“You be suah and stir dat up well from de bottom, chile,” cautioned Aunty. “Doan’t want all juice when you got orange, an’ banana, an’ strawberries, an’ cherries, an’ mint leaves.”
“Oh, you darling Aunty Welcome,” cried Ted and Sue, and Ruth blew the old mammy a kiss from her finger tips, while Isabel and Kate smiled. They were all favorites with her, and knew mighty well how to value her favor.
Polly set the tray at her end of the long table, and poured out the luscious summer drink while she went on talking.
“There’s one more to come still, girls. I hope you will all agree with me and be nice to her. It’s Crullers.”
“Crullers! Why, she has gone home,” exclaimed Isabel.
“No, she hasn’t,” said Polly, calmly. “Her brothers have the measles, and everybody else’s little brothers and sisters are likely to have it at Sharon Hill, where she lives, so Crullers cannot go home for a vacation. I found her crying when I left you girls last Thursday, and I told her to come to-day. Do you mind?”
“I don’t,” Ruth spoke up cheerfully. “I always liked Crullers, poor little thing.”
“Poor little thing,” Isabel repeated, dubiously. “She’s heavier than I am, and can eat nearly a whole pie at once.”

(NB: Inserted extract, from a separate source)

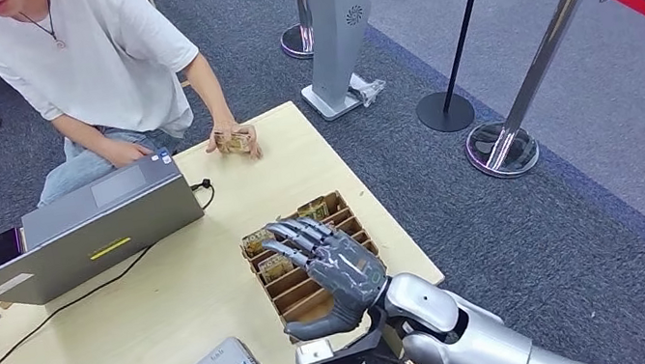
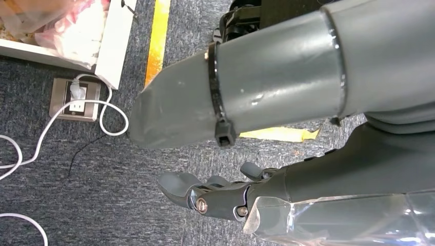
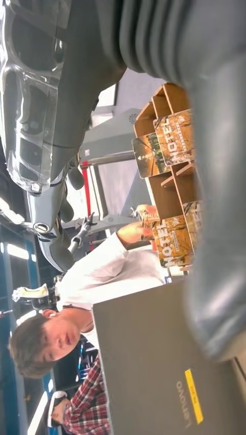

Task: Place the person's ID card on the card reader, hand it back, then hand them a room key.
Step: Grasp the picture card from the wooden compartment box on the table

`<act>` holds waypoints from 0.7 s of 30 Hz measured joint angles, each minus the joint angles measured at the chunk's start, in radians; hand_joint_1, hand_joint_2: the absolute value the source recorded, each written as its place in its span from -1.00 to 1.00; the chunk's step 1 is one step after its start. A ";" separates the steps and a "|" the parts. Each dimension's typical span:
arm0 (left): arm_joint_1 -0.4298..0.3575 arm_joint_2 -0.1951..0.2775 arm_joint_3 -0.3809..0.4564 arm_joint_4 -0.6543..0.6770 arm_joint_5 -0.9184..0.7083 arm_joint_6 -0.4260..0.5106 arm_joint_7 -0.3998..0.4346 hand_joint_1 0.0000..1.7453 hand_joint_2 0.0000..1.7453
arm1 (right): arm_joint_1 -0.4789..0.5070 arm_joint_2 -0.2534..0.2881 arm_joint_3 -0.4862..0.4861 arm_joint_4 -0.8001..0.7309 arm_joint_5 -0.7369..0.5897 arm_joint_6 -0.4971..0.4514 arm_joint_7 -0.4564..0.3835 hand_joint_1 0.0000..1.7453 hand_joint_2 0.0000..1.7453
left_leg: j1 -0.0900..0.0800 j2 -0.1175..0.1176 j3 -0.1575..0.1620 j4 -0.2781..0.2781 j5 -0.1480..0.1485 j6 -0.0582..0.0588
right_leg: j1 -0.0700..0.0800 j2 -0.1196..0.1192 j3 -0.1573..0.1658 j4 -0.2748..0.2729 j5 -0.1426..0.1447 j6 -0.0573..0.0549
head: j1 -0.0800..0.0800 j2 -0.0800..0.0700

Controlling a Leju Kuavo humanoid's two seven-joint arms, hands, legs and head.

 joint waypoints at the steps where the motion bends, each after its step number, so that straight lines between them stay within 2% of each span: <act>1: 0.000 0.000 0.000 0.000 0.000 0.000 0.000 -1.00 -1.00 | -0.007 0.000 0.001 0.009 0.004 0.000 0.000 -1.00 1.00 | 0.000 0.000 0.000 0.000 0.000 0.000 | 0.000 0.000 0.000 0.000 0.000 0.000 | 0.000 0.000; 12: 0.000 0.000 0.000 0.000 -0.003 0.000 0.000 -1.00 -1.00 | -0.042 0.001 0.006 0.064 0.008 -0.002 0.000 -1.00 1.00 | 0.000 0.000 0.000 0.000 0.000 0.000 | 0.000 0.000 0.000 0.000 0.000 0.000 | 0.000 0.000; 21: -0.001 -0.001 0.000 0.000 -0.023 0.000 0.000 -1.00 -1.00 | -0.134 0.008 0.023 0.193 -0.009 -0.033 0.011 -1.00 1.00 | 0.000 0.000 0.000 0.000 0.000 0.000 | 0.000 0.000 0.000 0.000 0.000 0.000 | 0.000 0.000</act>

The other girls broke into a peal of laughter over the protest. Nobody dreamt of taking Isabel or her protests at all seriously. She was always the first to see the windmills waving their terrible arms in the distance, and the first one to plan the attack on them. Crullers was a favorite with all the day scholars at Calvert Hall. Her name was Jane Daphne Adams, but the combination had proven too great a strain on the Hungry Six’s sense of humor, so they had cut it short to Crullers. Four times a month a large box arrived for Jane Daphne, filled with crullers from home, and she never failed to donate them to the chafing dish feasts. Therefore she herself had been named in honor of them.

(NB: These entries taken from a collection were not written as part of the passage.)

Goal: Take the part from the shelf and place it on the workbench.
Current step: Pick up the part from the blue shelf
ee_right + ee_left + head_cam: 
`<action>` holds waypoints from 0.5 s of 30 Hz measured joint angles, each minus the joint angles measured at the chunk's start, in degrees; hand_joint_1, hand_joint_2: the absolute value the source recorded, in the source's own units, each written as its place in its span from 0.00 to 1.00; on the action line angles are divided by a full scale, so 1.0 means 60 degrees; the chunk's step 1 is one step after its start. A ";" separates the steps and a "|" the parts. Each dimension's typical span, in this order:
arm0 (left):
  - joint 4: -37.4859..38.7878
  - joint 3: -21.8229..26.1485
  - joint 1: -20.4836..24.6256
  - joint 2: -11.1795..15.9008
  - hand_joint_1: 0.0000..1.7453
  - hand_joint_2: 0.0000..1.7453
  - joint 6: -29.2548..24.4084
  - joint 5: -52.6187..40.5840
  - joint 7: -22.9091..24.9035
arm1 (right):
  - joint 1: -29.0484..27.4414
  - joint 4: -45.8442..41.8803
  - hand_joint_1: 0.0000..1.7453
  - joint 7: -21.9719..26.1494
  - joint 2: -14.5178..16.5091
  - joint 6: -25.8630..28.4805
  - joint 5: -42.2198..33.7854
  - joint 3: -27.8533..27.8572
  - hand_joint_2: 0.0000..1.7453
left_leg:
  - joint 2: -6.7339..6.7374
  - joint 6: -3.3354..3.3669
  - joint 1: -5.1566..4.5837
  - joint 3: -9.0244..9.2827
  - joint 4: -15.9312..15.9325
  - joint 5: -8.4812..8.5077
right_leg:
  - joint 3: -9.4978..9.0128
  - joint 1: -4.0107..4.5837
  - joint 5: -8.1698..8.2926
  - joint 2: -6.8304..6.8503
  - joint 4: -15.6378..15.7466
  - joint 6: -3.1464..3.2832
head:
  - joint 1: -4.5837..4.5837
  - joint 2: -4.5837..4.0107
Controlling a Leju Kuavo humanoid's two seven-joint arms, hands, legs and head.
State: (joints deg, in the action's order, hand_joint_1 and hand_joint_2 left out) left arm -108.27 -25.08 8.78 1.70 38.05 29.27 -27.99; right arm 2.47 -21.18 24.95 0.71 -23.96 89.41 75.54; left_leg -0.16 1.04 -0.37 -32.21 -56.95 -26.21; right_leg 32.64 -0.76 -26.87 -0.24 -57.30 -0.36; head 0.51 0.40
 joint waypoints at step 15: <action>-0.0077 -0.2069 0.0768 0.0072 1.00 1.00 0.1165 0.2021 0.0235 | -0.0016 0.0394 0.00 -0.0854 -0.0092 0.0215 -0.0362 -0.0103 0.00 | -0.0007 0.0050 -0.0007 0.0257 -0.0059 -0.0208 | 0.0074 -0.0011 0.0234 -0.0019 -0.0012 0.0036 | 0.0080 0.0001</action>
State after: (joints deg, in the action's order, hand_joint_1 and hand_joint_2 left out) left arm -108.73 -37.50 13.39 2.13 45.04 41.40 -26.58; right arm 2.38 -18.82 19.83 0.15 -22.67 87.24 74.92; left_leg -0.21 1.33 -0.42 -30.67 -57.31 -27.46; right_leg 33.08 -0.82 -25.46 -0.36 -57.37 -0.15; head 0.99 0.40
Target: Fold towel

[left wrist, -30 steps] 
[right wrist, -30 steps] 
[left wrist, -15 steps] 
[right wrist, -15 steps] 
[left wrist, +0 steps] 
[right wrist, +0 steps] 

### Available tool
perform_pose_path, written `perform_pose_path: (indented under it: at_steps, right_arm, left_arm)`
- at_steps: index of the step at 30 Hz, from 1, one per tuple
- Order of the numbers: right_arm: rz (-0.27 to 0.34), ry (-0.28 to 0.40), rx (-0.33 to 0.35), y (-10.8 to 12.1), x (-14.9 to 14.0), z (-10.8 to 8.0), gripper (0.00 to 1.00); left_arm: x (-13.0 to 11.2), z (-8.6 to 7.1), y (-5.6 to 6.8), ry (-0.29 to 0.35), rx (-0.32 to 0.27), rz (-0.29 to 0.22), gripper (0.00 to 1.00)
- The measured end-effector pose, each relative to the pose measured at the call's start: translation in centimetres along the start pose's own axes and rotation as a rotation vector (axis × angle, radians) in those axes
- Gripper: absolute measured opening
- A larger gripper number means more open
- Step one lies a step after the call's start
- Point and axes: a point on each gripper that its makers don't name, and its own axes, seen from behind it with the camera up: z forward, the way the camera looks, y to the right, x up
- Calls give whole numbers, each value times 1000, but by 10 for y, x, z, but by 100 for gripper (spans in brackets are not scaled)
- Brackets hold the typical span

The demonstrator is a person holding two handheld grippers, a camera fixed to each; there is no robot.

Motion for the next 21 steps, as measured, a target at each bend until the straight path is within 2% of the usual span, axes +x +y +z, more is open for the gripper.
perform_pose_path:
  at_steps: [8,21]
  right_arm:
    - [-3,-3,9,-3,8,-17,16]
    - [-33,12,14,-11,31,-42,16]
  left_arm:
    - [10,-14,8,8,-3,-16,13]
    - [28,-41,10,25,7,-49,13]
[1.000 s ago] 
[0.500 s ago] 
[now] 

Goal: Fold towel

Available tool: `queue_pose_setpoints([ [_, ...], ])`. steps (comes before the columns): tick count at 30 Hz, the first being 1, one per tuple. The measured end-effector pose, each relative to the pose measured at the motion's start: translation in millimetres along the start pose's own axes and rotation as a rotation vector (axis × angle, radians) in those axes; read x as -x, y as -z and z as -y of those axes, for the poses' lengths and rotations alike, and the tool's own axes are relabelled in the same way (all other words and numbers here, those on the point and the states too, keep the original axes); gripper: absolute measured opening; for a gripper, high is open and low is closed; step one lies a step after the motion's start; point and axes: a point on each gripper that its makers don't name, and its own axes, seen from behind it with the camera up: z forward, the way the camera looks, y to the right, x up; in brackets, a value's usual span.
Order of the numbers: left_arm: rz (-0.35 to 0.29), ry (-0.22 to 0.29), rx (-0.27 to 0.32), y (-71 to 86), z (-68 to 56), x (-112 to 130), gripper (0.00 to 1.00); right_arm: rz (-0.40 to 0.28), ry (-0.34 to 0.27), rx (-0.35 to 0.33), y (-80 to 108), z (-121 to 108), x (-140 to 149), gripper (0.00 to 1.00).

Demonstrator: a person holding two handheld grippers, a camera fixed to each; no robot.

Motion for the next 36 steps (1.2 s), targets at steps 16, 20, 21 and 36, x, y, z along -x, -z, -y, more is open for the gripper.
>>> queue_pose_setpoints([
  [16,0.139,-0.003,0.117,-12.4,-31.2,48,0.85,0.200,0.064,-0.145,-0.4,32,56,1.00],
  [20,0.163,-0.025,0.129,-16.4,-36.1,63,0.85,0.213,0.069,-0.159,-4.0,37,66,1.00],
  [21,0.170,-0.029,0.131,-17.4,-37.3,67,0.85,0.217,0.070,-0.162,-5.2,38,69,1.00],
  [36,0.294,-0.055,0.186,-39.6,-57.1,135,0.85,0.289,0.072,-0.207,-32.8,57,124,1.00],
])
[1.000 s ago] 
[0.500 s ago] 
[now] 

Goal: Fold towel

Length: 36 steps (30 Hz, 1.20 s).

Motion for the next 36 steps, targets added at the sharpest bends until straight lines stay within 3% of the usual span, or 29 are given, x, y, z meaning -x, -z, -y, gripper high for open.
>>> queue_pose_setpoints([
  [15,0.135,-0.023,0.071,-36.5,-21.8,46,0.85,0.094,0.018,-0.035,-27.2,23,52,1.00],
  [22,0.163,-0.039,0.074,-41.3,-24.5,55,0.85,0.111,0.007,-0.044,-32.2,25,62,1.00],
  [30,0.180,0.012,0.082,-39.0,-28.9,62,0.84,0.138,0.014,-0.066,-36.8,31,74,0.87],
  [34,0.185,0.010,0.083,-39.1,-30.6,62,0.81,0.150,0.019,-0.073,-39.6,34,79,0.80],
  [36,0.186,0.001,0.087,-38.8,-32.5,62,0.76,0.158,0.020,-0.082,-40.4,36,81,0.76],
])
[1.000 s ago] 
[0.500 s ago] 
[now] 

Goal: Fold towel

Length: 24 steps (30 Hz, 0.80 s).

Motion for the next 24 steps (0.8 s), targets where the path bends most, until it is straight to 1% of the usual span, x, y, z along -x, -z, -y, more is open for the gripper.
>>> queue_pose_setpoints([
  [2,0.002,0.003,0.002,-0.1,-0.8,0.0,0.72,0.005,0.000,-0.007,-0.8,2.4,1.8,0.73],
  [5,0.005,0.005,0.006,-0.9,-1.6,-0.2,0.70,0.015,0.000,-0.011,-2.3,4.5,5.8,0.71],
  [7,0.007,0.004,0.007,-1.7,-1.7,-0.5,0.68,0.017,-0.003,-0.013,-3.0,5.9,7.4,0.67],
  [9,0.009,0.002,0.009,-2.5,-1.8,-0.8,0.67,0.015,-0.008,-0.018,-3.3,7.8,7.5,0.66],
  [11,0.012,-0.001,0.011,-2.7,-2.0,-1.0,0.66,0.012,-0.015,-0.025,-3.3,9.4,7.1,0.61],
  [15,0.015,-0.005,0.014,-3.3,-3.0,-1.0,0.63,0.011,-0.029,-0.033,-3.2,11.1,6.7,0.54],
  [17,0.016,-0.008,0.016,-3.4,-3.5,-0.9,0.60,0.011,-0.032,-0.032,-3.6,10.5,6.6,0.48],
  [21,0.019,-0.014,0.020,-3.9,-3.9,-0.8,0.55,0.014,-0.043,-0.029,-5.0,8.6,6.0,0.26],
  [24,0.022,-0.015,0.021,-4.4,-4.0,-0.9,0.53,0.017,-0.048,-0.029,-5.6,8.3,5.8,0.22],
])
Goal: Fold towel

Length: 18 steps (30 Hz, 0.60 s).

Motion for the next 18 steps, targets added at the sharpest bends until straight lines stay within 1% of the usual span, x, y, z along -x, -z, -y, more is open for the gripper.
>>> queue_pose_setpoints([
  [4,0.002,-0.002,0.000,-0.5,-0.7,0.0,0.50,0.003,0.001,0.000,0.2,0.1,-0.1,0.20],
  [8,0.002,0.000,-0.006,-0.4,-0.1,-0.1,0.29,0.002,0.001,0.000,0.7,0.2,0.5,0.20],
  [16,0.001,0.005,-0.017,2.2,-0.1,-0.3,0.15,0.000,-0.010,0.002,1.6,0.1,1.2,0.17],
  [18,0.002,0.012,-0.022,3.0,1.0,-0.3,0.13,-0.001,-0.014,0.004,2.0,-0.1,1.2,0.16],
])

Before there was time to say any more, there was a step in the hall, and Crullers herself appeared, rather shyly, in the library doorway. She was plump and rosy-cheeked, with deep dimples and big blue eyes that seemed to question everything, and if there was anything at all in the way that Crullers could fall over, she always took a tumble. At school the girls had declared that Crullers would trip over her own shadow any time. She was fifteen, and slow in every way, slow to think, or act, or speak, or learn, and awkward as some overgrown lamb; but behind the awkward shyness there lay a staunch, faithful nature that Polly knew and loved. She had found out long ago that it was far safer to depend on Crullers’ slowness, than on Isabel’s hasty willingness that usually burnt itself out like a pinwheel in two minutes.